Independent Media is unusual among the few big magazine publishing groups in Russia. It started out as neither a nomenclatura-privatised old communist venture, nor as a money-laundering mafia enterprise. In fact, there is no Russian money in it: it was a Dutch investment group which launched the company’s first publishing project, the Moscow Times, in 1992. Following the success of this daily English-language newspaper, Independent Media joined with Hearst publishing to launch the Russian edition of Cosmopolitan a year later. It was a phenomenal success: the print run rose from 60,000 copies for the first issue to nearly half a million in 1995. The story of the Cosmo triumph reached the US, where Playboy Enterprises had been looking for a Russian partner. Despite several offers made by assorted Russians, it chose Independent Media.

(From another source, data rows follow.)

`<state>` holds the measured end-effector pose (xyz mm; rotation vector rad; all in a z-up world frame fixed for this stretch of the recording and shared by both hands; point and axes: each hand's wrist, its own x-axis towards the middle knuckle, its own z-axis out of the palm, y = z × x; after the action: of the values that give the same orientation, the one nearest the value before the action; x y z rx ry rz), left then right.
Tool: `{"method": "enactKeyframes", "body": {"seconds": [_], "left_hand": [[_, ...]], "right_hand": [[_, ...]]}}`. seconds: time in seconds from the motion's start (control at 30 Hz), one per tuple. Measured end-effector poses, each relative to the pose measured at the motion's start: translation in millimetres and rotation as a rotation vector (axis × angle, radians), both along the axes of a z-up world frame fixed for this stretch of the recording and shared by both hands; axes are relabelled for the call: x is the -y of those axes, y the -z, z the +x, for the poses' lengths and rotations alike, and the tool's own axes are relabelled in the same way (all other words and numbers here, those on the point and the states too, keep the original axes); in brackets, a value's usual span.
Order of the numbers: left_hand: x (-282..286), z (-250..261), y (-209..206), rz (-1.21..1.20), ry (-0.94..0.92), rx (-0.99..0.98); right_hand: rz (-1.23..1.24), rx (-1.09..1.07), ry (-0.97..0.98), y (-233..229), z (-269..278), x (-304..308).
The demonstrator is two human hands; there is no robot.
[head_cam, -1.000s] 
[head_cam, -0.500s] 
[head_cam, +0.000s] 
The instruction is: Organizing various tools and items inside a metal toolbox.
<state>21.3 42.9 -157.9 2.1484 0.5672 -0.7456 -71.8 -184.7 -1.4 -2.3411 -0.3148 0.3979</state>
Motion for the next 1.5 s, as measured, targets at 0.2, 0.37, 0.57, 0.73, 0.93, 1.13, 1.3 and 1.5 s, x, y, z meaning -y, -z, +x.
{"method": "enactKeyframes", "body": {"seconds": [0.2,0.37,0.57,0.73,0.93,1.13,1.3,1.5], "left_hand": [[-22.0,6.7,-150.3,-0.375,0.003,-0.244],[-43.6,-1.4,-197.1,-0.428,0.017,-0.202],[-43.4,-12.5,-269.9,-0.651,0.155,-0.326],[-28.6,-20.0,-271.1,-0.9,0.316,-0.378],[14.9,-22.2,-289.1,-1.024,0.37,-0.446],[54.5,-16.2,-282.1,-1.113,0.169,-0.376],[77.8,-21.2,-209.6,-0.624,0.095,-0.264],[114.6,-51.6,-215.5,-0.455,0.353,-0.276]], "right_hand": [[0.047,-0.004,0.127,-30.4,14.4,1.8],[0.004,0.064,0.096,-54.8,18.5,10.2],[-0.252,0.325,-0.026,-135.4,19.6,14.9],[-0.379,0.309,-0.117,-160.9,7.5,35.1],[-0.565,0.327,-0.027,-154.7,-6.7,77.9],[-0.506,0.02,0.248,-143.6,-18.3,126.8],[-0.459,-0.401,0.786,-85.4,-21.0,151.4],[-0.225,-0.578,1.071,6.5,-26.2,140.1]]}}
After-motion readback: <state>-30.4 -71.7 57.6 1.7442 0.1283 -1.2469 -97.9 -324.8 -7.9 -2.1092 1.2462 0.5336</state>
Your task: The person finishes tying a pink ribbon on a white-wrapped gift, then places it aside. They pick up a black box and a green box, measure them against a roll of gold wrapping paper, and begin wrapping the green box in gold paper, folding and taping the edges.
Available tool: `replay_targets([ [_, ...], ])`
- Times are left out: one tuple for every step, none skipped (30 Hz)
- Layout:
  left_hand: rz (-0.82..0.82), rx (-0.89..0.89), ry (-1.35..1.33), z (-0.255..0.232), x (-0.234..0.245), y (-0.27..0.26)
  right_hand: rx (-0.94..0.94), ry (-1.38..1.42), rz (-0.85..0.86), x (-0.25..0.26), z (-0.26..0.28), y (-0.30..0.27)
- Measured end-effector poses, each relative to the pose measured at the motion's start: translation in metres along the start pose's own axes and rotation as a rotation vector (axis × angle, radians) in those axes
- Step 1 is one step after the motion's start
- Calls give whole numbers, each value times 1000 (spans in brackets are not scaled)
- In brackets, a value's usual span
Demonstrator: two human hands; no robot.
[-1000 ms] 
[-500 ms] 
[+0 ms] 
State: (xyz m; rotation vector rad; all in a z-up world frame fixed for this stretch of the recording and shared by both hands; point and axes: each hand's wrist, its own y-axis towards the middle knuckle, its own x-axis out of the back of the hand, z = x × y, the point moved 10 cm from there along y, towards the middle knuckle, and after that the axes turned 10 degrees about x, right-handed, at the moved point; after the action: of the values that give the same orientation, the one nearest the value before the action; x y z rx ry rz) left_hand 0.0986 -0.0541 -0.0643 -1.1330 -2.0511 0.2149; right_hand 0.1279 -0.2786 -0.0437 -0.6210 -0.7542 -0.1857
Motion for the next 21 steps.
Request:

Unlike in the US, Playboy in Russia wasn’t a pioneer in the men’s magazine market. The first was Andrey (still struggling, with about one issue a year and a tiny print-run); then came Penthouse. Luckily for us, they had gone into business with some dodgy partners. Despite initial interest in the project this quickly drove the magazine downmarket-and into bankruptcy in 1995. Penthouse was poor quality and slobbishly sexist, it did not attract advertisers and cost too much for the average working-class punter, let alone a masturbating school kid. What this type of client?le can afford, and buy in frightening quantities, is a publication called SPID-Info (Aids-Info). It was launched in the early 1990s as an anti-Aids news bulletin, but…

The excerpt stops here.